▸ **Activity**: Copy out the lines of the records below, and only those lines, from the one with "Question: What bounding box encloses the bed" through the one with "Question: What bounding box encloses the black charger", exactly as they appear.

*** Opening Working data ***

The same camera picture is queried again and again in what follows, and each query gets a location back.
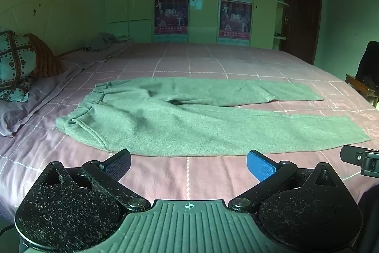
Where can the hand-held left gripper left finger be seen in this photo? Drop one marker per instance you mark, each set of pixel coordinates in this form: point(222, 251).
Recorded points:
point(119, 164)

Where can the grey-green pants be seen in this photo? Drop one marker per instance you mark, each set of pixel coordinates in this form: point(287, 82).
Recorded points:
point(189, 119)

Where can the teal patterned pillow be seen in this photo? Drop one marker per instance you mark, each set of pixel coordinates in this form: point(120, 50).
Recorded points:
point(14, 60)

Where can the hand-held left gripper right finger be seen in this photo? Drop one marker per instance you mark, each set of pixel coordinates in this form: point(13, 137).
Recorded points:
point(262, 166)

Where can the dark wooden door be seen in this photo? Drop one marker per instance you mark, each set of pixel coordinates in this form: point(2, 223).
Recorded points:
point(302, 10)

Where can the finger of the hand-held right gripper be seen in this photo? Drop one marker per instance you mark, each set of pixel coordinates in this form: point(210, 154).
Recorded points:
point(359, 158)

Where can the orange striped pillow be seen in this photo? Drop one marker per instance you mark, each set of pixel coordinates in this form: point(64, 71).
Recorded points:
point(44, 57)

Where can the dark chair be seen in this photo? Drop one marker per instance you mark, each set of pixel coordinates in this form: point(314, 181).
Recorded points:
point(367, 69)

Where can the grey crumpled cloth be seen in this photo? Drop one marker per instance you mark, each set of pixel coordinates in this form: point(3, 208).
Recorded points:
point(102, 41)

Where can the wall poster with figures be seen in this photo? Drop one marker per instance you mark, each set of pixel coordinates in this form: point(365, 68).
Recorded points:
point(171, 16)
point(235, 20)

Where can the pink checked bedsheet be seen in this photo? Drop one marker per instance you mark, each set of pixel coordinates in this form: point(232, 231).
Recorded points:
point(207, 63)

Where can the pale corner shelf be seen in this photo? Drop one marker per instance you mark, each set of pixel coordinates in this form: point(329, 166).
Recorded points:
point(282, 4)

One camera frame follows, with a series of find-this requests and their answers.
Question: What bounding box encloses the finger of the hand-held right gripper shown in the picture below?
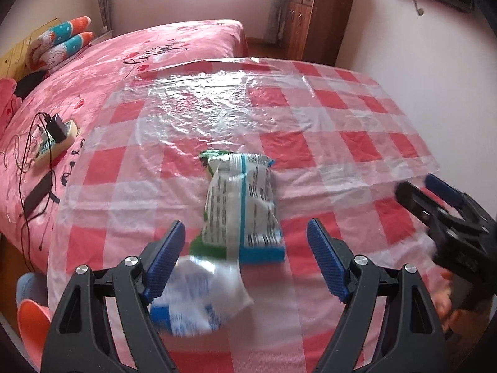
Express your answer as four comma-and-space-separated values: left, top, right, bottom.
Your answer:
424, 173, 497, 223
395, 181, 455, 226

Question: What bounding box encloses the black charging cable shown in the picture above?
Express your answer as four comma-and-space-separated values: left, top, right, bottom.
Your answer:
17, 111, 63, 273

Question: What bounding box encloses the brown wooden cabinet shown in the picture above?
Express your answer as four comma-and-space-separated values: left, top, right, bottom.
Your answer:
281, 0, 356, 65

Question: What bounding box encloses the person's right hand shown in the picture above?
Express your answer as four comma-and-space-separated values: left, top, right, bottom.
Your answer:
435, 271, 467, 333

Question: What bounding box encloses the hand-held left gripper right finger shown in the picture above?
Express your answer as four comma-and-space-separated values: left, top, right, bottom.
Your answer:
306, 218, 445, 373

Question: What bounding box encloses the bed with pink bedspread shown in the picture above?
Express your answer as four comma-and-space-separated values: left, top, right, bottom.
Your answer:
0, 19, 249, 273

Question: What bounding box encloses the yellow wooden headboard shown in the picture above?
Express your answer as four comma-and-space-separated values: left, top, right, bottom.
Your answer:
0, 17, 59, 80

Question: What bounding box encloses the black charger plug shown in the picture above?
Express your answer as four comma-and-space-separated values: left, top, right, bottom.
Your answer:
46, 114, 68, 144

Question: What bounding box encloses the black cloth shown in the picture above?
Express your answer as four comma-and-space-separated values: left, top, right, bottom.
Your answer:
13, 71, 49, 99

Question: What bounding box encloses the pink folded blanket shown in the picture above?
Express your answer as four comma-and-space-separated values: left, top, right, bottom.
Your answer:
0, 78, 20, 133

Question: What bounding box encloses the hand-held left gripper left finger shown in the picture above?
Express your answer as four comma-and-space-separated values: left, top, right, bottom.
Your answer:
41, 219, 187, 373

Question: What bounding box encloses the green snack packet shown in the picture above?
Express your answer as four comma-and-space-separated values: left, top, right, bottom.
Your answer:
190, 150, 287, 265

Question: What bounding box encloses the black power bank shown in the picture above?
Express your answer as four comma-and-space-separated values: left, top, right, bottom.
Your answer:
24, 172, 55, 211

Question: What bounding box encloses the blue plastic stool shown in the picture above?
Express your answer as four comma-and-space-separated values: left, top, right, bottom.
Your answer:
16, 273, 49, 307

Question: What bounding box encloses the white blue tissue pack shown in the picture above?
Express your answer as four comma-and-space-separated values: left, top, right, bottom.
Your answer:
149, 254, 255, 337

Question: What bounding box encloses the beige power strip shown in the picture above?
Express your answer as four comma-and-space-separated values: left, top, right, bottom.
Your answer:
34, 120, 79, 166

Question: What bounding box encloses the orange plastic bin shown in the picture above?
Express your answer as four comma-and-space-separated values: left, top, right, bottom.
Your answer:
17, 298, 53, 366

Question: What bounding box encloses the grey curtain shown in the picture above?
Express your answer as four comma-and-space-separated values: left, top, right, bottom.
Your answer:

*** Closing Working data ***

▸ **The answer**:
Question: What bounding box encloses the bed with pink bedspread shown in the picture above?
Express your answer as four comma-and-space-separated values: left, top, right, bottom.
Your answer:
0, 19, 249, 273

Question: What bounding box encloses the yellow wooden headboard shown in the picture above?
Express your answer as four comma-and-space-separated values: left, top, right, bottom.
Your answer:
0, 17, 59, 80

Question: What bounding box encloses the black charger plug shown in the picture above?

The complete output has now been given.